Question

Distillates of benzene containing benzene 42 wt% and Toluene mixture 3000 kg/hr shall be distilled, so that the benzene of the distillate is 95 wt % and the Tolumen of 98 %. Find the D(mole/hr) and W (mole/hr). The molecular weight of benzene and Toluene is 78 and 92 respectively.

Answer 1

Feed rate F = 3000 kg/h

Benzene enters the column = 3000 x 0.42 = 1260 kg/h

Overall mass balance

3000 = D + W

Multiply by 0.02

60 = 0.02D + 0.02W

Benzene balance

1260 = D*0.95 + W*0.02

Solve the above equations simultaneously

1200 = 0.93 D

D = 1290 kg/h

W = 3000 - 1290 = 1710 kg/h

Benzene in distillate = 1290 x 0.95 = 1225.5 kg/h

Moles of Benzene in distillate = ( 1225.5 kg/h) / (78 kg/kmol)

= 15.712 kmol/h x 1000mol/kmol

= 15712 mol/h

Toluene in distillate = 1290 x 0.05 = 64.5 kg/h

Moles of Toluene in distillate = ( 64.5 kg/h) / (92 kg/kmol)

= 0.701 kmol/h x 1000mol/kmol

= 701 mol/h

Total Moles of distillate D = 15712 + 701 = 16413 mol/h

Similarly

Benzene in bottom = 1710 x 0.02 = 34.2 kg/h

Moles of Benzene in bottom = ( 34.2 kg/h) / (78 kg/kmol)

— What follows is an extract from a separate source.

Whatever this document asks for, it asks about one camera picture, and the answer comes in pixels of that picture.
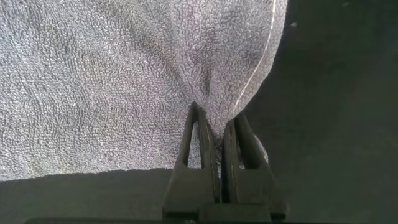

= 0.438 kmol/h x 1000mol/kmol

= 438 mol/h

Toluene in bottom = 1710 x 0.98 = 1675.8 kg/h

Moles of Toluene in bottom = ( 1675.8 kg/h) / (92 kg/kmol)

= 18.215 kmol/h x 1000mol/kmol

= 18215 mol/h

Total Moles of bottom W = 438 + 18215 = 18653 mol/h